● **Recorded information**
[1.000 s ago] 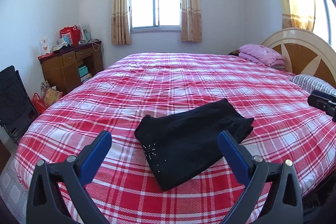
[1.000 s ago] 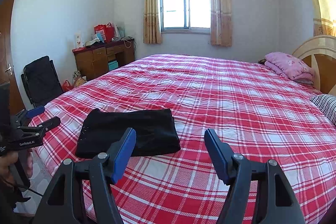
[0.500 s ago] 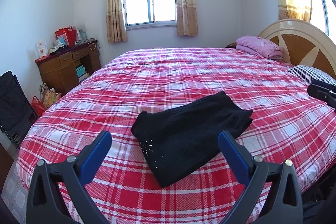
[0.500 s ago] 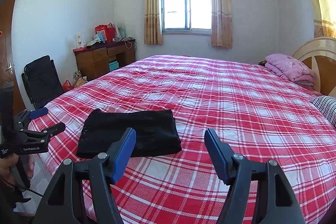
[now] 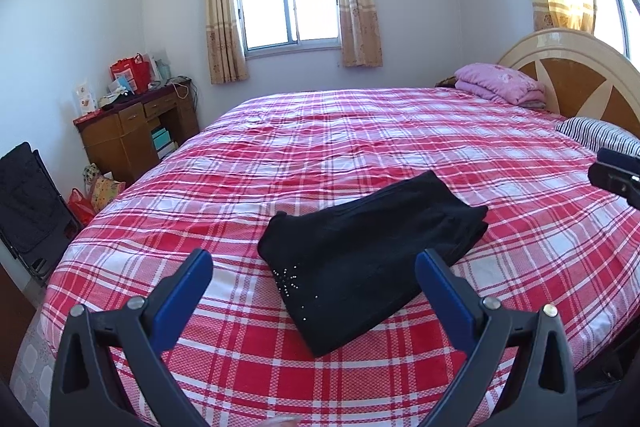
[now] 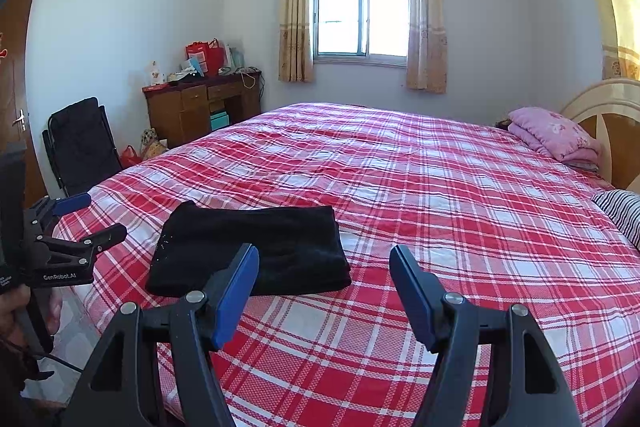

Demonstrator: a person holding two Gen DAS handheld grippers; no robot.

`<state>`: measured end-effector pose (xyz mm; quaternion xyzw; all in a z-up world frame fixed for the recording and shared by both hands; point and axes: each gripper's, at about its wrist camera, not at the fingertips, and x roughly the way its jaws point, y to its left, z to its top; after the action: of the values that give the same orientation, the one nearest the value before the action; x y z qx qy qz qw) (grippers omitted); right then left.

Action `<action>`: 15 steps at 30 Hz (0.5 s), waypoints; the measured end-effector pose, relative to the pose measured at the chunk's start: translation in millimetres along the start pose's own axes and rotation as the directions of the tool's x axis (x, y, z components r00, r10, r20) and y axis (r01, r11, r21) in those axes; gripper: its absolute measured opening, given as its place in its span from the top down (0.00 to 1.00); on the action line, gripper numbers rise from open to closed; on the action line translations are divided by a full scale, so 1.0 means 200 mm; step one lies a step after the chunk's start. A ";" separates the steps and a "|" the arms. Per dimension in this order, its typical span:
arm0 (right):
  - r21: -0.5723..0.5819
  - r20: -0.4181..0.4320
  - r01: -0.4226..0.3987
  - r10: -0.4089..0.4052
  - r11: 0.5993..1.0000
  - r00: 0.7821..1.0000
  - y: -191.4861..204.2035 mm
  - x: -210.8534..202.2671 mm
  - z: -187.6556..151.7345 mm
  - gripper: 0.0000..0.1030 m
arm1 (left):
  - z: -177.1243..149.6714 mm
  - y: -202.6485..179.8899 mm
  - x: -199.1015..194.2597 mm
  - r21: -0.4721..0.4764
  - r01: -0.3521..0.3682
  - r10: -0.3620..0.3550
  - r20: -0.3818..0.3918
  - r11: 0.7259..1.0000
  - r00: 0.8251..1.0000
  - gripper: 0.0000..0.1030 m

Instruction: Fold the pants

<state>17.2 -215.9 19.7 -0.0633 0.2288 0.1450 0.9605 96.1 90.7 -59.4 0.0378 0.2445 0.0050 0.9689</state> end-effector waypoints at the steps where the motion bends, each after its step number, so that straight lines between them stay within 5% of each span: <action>1: -0.001 0.001 0.001 -0.001 1.000 1.000 0.00 0.00 0.00 0.33 | 0.00 -0.01 0.00 0.008 -0.008 0.008 -0.001 1.000 1.000 0.00; 15: -0.034 0.022 0.014 -0.014 0.999 1.000 0.05 -0.02 0.00 0.33 | 0.02 0.00 -0.06 -0.013 -0.069 0.069 0.068 0.998 0.995 0.00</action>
<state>11.0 -207.7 21.7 -0.0798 0.2153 0.1429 0.9627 87.5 89.9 -50.6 0.0414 0.2095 0.0384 0.9762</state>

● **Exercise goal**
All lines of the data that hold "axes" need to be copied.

● **Solution to this exercise**
`<state>`: measured end-effector pose (xyz mm; quaternion xyzw; all in a z-up world frame fixed for the recording and shared by both hands; point and axes: each gripper's, at about its wrist camera, not at the fingertips, and x roughly the way its jaws point, y to its left, z to its top; after the action: of the values that give the same orientation, the one nearest the value before the action; x y z qx qy qz qw) (grippers omitted); right then left.
Action `<action>`: 15 steps at 30 Hz (0.5 s), waypoints; the measured end-effector pose, relative to the pose measured at the chunk's start: translation in millimetres along the start pose's own axes and rotation as the directions of the tool's x axis (x, y, z components r00, r10, r20) and y axis (r01, r11, r21) in those axes; gripper: its absolute measured opening, given as its place in its span from the top down (0.00 to 1.00); on the action line, gripper numbers rise from open to closed; on the action line translations are divided by a full scale, so 1.0 means 200 mm; step one lies a step after the chunk's start. A ";" separates the steps and a "|" the arms. Per dimension in this order, its typical span:

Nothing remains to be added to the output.